Skip the images and copy each record exactly as written.

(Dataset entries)

##############################

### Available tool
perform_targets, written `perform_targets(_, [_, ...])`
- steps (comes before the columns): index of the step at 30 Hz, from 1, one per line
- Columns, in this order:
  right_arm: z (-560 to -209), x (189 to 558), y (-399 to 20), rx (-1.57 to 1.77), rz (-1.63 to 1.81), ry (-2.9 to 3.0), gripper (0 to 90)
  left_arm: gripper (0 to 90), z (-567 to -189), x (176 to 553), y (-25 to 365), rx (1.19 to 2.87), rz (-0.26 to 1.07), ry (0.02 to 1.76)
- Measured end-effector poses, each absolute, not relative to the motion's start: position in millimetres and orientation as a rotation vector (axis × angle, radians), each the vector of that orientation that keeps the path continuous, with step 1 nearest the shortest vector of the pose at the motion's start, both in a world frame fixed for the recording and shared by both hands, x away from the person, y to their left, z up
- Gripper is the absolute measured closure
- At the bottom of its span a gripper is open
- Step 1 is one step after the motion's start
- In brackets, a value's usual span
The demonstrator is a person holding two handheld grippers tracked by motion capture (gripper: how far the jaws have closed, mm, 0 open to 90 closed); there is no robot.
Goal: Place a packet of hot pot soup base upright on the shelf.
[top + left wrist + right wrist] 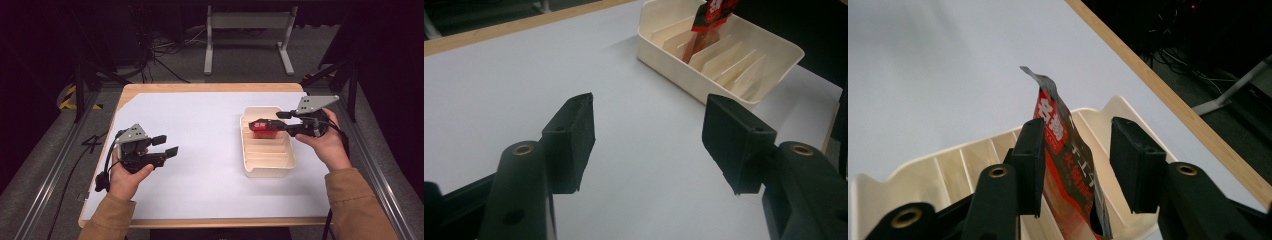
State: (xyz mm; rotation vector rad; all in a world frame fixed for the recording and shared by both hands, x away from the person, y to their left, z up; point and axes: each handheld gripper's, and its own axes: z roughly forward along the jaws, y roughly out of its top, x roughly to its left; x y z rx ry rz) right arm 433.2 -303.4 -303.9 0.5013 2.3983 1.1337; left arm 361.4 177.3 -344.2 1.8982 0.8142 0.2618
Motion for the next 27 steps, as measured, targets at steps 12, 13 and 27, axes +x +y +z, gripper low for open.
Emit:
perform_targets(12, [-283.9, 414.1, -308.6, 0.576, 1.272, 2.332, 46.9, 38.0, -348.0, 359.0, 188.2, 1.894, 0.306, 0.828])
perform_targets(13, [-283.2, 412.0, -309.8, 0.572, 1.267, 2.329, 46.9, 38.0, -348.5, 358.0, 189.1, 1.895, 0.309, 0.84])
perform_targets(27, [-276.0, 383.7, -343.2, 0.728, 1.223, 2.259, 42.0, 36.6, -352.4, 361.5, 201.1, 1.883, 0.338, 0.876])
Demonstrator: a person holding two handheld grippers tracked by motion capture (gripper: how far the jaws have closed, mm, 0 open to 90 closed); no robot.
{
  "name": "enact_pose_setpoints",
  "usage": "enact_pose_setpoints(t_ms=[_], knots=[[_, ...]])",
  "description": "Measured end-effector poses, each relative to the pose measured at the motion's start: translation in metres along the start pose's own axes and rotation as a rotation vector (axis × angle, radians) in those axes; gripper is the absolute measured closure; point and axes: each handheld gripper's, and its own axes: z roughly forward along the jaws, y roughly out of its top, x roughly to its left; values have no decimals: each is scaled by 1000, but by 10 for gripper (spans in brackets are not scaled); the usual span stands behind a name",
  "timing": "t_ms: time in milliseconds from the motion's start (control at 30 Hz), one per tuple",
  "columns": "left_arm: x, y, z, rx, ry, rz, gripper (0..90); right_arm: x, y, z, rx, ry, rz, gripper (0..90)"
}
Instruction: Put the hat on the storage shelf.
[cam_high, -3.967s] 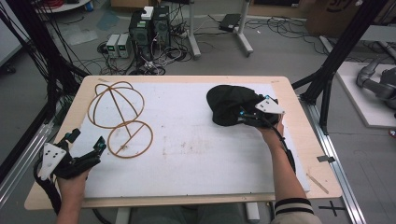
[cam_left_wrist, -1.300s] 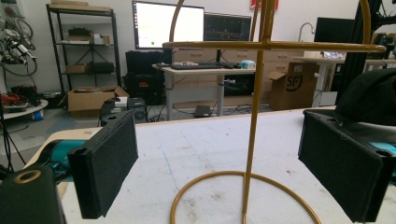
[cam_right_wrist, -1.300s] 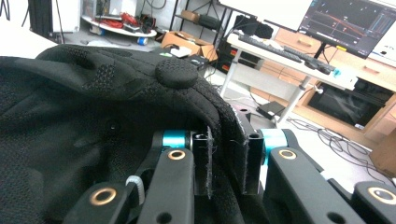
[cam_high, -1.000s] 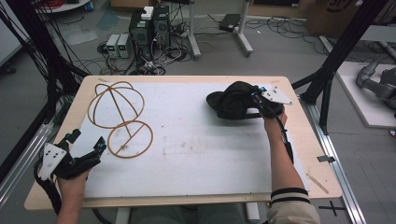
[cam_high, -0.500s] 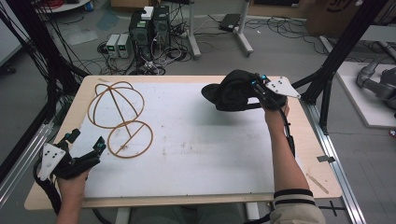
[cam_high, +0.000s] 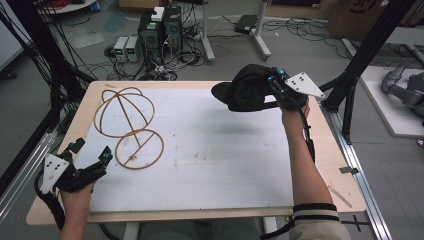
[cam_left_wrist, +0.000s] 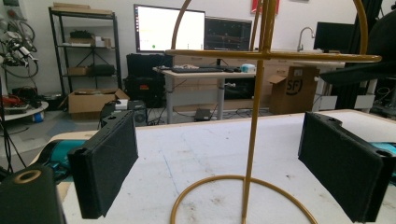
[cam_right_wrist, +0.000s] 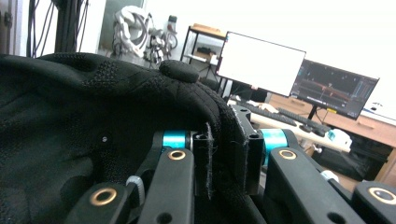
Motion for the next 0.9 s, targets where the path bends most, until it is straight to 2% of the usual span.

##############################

(RESULT)
### Available tool
perform_targets, written `perform_targets(_, [_, ...])`
- steps (comes before the columns): index of the step at 30 Hz, from 1, one per line
- Columns, in this order:
  right_arm: z (-560 to -209), x (189 to 558), y (-399 to 20), rx (-1.57 to 1.77), rz (-1.63 to 1.81), ry (-2.9 to 3.0), gripper (0 to 90)
  left_arm: gripper (0 to 90), z (-567 to -189), x (176 to 553), y (-25 to 365), rx (1.19 to 2.87), rz (-0.26 to 1.07), ry (0.02 to 1.76)
- Measured end-effector poses, each absolute, not relative to the motion's start: position in millimetres and orientation as a rotation vector (axis × angle, radians), each the vector of that orientation that keeps the path continuous, with step 1 nearest the shortest vector of the pose at the motion's start, both in a world frame fixed for the recording and shared by both hands, x away from the person, y to their left, z up
- Gripper is the absolute measured closure
- At the bottom of its span a gripper is open
- Step 1 is one step after the motion's start
- In brackets, a value's usual span
The demonstrator is a person holding two handheld grippers tracked by motion capture (gripper: how far the jaws have closed, mm, 0 open to 90 closed); there is no robot.
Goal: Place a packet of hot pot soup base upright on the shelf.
[top + left wrist + right wrist] 
State: (xyz mm; rotation vector rad; all in a world frame fixed for the recording and shared by both hands, x away from the person, y to their left, z up; point and axes: each handheld gripper's, and its own axes: z roughly forward along the jaws, y roughly out of its top, x roughly to its left; x y z rx ry rz) right arm 433.2 -303.4 -303.9 0.5013 2.3983 1.1337; left arm 361.4 177.3 -344.2 1.8982 0.8142 0.2618
Motion for the next 27 steps, as measured, targets at steps 12, 13 and 27, axes +x +y +z, gripper low for open.
Emit:
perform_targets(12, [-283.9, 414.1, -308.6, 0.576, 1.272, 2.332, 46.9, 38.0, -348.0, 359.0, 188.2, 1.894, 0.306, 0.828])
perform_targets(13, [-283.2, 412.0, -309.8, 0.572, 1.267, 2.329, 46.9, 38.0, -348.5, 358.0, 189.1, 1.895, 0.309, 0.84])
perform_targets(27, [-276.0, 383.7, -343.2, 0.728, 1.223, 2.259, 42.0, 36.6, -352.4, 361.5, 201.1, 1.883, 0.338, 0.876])
Demonstrator: a person holding two handheld grippers tracked by motion capture (gripper: how far the jaws have closed, mm, 0 open to 90 closed); no robot.
{
  "name": "enact_pose_setpoints",
  "usage": "enact_pose_setpoints(t_ms=[_], knots=[[_, ...]])",
  "description": "Measured end-effector poses, each relative to the pose measured at the motion's start: translation in metres along the start pose's own axes and rotation as a rotation vector (axis × angle, radians) in those axes; gripper is the absolute measured closure; point and axes: each handheld gripper's, and its own axes: z roughly forward along the jaws, y roughly out of its top, x roughly to its left; values have no decimals: each is scaled by 1000, but by 10 for gripper (spans in brackets are not scaled); the usual span stands behind a name",
  "timing": "t_ms: time in milliseconds from the motion's start (control at 30 Hz), one per tuple",
  "columns": "left_arm: x, y, z, rx, ry, rz, gripper (0..90); right_arm: x, y, z, rx, ry, rz, gripper (0..90)"
}
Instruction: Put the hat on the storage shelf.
[cam_high, -3.967s] 
[cam_left_wrist, -1.300s] 
[cam_right_wrist, -1.300s] 
[cam_high, -1.000s] 
[cam_high, -0.500s] 
[cam_high, +0.000s] 
[cam_left_wrist, +0.000s] 
[cam_right_wrist, +0.000s] 
Motion for the next 0.9 s, targets where the path bends most, until it is straight to 2% of the usual span.

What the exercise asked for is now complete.